------ Available data ------

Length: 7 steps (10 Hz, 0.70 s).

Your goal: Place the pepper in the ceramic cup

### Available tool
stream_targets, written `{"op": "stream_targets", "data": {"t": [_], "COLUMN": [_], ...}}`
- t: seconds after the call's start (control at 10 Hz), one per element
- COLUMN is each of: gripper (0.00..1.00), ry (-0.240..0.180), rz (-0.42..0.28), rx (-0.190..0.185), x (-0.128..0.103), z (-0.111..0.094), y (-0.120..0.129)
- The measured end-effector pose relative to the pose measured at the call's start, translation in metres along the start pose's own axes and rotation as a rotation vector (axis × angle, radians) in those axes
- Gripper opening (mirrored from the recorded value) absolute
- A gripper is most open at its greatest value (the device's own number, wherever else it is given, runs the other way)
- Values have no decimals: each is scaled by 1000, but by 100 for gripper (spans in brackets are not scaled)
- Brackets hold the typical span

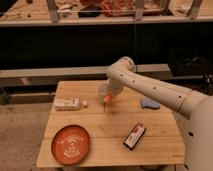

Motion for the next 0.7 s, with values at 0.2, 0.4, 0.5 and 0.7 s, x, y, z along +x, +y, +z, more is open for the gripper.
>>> {"op": "stream_targets", "data": {"t": [0.2,0.4,0.5,0.7], "gripper": [2,2,2,2], "ry": [-5,-4,-3,-9], "rz": [-5,-8,-12,-21], "rx": [1,2,2,3], "x": [1,2,2,2], "z": [1,-1,-2,-1], "y": [-3,-1,-2,-5]}}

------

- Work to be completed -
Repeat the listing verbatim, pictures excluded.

- Your response -
Length: 7 steps (10 Hz, 0.70 s).

Your goal: Place the pepper in the ceramic cup

### Available tool
stream_targets, written `{"op": "stream_targets", "data": {"t": [_], "COLUMN": [_], ...}}`
- t: seconds after the call's start (control at 10 Hz), one per element
- COLUMN is each of: gripper (0.00..1.00), ry (-0.240..0.180), rz (-0.42..0.28), rx (-0.190..0.185), x (-0.128..0.103), z (-0.111..0.094), y (-0.120..0.129)
- The measured end-effector pose relative to the pose measured at the call's start, translation in metres along the start pose's own axes and rotation as a rotation vector (axis × angle, radians) in those axes
- Gripper opening (mirrored from the recorded value) absolute
- A gripper is most open at its greatest value (the device's own number, wherever else it is given, runs the other way)
- Values have no decimals: each is scaled by 1000, but by 100 for gripper (spans in brackets are not scaled)
- Brackets hold the typical span


Motion for the next 0.7 s, with values at 0.2, 0.4, 0.5 and 0.7 s, x, y, z along +x, +y, +z, more is open for the gripper.
>>> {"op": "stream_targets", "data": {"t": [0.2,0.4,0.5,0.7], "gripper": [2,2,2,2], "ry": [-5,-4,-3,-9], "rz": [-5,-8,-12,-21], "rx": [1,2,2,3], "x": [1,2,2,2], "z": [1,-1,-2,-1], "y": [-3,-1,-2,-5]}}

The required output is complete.